Jair Bolsonro, the current president of Brazil, has struggled since the 2008 Amazon deforestation crisis and will try to halt the global climate crisis

Brazilians are heading to the polls Sunday in a polarizing national vote poised to usher in a new president, who will be forced to grapple with an economic crisis, surging Amazon deforestation and lingering questions over the health of Latin America’s largest democracy.

Environmental and climate worries also loom large. Jair Bolsonro, the president of Brazil who believes that the rainforest should be open to farming, mining and ranching as well as weakened environmental protections is responsible for deforestation hitting 15-year highs in the Amazon. Brazil has turned into a pariah because of the destruction of the Amazon, and the effects on the efforts to avert a climate crisis.

The election is a duel between Mr. Bolsonaro and a former leftist president, Luiz Inácio Lula da Silva, who served from 2003 until 2010. After Mr da Silva was convicted of corruption and sentenced to prison, the Supreme Court ruled the judge was biased and threw out the conviction.

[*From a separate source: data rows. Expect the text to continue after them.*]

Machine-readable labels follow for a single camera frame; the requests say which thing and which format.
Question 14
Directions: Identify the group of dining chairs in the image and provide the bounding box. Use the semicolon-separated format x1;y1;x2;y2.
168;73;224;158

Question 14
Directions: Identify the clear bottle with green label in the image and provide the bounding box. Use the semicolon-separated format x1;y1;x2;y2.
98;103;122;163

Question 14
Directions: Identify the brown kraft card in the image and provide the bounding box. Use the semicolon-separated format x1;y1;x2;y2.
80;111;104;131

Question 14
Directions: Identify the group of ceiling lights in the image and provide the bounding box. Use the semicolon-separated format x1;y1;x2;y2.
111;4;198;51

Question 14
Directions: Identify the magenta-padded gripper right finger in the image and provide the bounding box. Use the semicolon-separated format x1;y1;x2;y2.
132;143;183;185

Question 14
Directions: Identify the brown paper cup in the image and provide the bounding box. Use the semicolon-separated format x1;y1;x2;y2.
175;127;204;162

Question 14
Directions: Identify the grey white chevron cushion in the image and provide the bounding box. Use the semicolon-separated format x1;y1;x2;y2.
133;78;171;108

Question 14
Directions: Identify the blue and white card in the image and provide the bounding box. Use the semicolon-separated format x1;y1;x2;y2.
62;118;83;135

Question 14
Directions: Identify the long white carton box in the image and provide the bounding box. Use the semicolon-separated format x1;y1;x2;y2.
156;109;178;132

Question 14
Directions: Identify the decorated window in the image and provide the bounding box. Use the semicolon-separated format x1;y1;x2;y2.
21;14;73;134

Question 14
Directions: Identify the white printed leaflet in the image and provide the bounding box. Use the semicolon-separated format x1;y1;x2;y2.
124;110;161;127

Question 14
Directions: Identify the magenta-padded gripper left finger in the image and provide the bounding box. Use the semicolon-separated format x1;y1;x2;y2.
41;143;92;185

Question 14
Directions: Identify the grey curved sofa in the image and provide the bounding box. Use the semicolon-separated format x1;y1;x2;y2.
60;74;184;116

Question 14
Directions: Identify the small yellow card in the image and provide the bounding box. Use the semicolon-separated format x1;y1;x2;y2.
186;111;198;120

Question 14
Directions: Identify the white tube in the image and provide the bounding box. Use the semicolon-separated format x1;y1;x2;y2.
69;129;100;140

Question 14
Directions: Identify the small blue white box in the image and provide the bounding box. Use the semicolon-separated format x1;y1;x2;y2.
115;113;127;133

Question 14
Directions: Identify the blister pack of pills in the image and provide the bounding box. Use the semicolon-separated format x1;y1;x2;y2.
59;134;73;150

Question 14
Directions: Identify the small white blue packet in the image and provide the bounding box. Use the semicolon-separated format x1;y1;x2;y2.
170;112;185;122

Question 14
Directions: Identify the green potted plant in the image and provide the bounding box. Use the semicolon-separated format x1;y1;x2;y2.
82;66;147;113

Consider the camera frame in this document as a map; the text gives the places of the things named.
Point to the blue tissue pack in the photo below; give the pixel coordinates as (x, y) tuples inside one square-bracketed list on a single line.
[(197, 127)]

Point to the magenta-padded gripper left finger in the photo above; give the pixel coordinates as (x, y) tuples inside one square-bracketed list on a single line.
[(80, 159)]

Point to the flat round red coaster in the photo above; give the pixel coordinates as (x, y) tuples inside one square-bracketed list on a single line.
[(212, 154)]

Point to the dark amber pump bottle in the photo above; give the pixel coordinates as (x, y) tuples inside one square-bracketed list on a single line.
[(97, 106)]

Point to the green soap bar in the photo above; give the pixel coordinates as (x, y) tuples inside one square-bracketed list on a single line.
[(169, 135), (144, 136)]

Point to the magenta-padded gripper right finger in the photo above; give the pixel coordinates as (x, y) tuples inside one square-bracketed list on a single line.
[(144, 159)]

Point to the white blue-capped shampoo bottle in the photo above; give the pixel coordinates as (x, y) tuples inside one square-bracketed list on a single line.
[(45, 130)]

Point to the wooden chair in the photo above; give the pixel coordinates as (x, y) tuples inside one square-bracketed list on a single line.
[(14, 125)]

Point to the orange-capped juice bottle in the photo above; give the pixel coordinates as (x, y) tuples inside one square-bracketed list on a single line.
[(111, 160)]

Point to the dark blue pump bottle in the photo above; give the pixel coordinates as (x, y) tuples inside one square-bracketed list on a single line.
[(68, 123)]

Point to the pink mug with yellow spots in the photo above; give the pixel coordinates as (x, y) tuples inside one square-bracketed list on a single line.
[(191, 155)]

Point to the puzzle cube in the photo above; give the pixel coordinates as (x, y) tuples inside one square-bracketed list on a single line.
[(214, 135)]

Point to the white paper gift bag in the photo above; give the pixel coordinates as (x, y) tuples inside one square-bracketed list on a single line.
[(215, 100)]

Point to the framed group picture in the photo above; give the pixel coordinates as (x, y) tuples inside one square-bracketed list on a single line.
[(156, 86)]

This is the tiny home of 46-year-old single mother Sandra Silva. It is all she can afford, and she has had little time to spruce it up because taking care of her four children and one grandchild who live with her has turned into a full-time job.

“It hasn’t been easy,” she told CNN. She has struggled to find work and is living off government benefits, rationing what the family eats so they can afford baby formula. Most of the time, she gives the children rice and beans, but worries that they need more nutritious food, she says.

“Bolsonaro was even capable of lying on the national broadcaster, saying that there is no hunger in Brazil,” he explains. Millions of people need a plate of food due to them being unable to feed themselves.

“During the pandemic there were so many deaths and then nothing improved, things are only getting more and more expensive,” she says. “I intend to vote for Lula because (incumbent Brazilian President) Bolsonaro has been there for four years. And in four years he hasn’t been able to do much.”

Though unemployment has been on the decline in the Latin American nation, its economy has struggled to pick up pace since the worst days of the pandemic. Now the war in Ukraine is driving the cost of living up, leaving many in precarious conditions. More than 33 million Brazilians experience hunger according to a recent study by a network of NGOs.

Silva was one of the first to settle in the favela known as the Nova Vitoria Esperança community six years ago. The number of houses in the area has increased since then, but it was only a few back then. Over 100 families have settled in the past two years because of rising costs, which drove many away from other parts of the city. Social workers tell CNN that most of them need support.

Around the neighborhood, posters cover the walls in support of the leftist presidential hopeful Lula da Silva and his Workers Party. Bolsonaru, the right-winger who has struggled to win over this area and its electorate, is not getting a lot of love.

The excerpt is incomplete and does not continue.